The whole thing was helped by a great performance from Paul Johansson as Dan Scott, who was one of the most evil, hated villains I've ever come across in a TV show. At one point he even murders a close relative in cold blood. The rest of the cast was good, too, but Johansson was a dominant force.

Then after four seasons it looked like the series would be cancelled, so creator Mark Schwan wrote a very effective series finale which took the teenage characters to the end of high school. If it had ended there, ONE TREE HILL would have been a fine series.
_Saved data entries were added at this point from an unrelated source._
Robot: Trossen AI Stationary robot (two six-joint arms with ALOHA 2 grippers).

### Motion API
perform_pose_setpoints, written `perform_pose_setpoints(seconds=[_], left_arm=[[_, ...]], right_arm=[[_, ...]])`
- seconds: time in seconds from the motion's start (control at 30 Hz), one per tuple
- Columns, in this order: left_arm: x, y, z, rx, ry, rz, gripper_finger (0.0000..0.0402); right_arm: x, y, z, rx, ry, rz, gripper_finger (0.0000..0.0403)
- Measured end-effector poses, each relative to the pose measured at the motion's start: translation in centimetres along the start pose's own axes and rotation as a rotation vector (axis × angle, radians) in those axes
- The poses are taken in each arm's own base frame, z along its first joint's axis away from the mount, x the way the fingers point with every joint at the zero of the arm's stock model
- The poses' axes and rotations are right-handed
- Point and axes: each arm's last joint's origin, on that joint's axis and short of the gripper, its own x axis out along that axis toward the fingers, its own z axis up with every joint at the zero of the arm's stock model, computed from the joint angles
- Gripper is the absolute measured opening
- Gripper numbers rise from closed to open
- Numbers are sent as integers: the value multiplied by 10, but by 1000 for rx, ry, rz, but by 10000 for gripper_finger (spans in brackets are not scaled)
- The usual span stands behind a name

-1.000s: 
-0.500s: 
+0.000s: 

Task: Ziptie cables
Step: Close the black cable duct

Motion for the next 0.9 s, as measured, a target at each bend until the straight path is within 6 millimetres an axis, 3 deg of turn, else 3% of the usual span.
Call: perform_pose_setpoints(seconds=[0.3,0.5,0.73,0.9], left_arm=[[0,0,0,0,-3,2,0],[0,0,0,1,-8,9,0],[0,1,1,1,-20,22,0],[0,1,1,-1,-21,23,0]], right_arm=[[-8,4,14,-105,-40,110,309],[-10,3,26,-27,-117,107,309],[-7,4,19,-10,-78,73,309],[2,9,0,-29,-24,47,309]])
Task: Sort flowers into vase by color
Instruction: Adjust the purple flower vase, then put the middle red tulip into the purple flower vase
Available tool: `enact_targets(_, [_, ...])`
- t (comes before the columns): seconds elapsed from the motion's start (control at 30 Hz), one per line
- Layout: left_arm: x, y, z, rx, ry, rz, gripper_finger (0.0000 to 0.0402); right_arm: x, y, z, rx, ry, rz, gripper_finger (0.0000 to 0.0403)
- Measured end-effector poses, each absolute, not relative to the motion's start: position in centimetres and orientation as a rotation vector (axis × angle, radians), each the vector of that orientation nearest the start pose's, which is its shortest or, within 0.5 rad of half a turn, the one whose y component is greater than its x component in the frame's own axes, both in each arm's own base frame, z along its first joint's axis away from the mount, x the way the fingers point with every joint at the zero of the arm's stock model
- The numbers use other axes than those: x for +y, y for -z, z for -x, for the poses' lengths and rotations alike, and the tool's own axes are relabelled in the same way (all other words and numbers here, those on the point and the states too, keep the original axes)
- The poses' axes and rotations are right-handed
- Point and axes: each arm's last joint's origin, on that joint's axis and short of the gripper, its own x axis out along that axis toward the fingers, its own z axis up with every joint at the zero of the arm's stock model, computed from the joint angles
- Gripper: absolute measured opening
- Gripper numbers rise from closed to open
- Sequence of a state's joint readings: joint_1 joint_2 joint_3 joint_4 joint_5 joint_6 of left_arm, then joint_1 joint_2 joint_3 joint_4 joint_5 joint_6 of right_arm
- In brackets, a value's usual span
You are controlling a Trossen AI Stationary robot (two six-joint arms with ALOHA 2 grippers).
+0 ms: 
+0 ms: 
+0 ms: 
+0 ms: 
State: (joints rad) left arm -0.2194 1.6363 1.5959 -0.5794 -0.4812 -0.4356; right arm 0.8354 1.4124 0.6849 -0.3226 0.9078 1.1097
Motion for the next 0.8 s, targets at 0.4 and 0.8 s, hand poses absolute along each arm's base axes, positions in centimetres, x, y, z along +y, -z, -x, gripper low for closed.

But it got a reprieve and came back the next year, and Schwan took the gamble of jumping the storyline ahead four years, to the point where the central characters were out of college and starting their lives as young adults. (To be fair, all but one of them were playing quite a bit younger than their real age, anyway, which is pretty common on TV shows featuring teens.) The plots featured even weirder twists (one classic involving a dog and a heart transplant) and started down the intriguing path of trying to achieve a measure of redemption for convicted murder and uber-villain Dan Scott. It was an interesting two seasons . . . and then it looked again like the series would be cancelled, so Schwan wrote an excellent series finale with a number of the characters getting some closure on their storylines and others leaving.

Then wouldn't you know it, the show came back again. The characters who had left were still gone, but new characters came in to replace them. It was still an entertaining series, but less weird, and as the characters became more successful, the blue-collar appeal of the early years (when car salesman Dan Scott was the richest, most powerful character) became diluted. It didn't help that Johansson as Dan was written out of the show for long stretches. At the end of the eighth season, renewal looked highly unlikely, so Schwan wrote yet another effective series finale.

And then the network asked everybody to come back for one more, shortened final season that really and truly would bring ONE TREE HILL to an end.

For the most part, it's been a great comeback, too, very dark, twisty, and filled with action. Paul Johansson as Dan Scott was back full-time and thoroughly dominated the plot as he continued his journey to redemption from his evil past. As one fan put it, he went from the most hated character on the series to the most loved, and speaking as a writer, orchestrating something like that has got to be really hard to do. So now there's one episode left, and I fully expect Mark Schwan to come up with a great finale, just as he's already done three times during the life of this series.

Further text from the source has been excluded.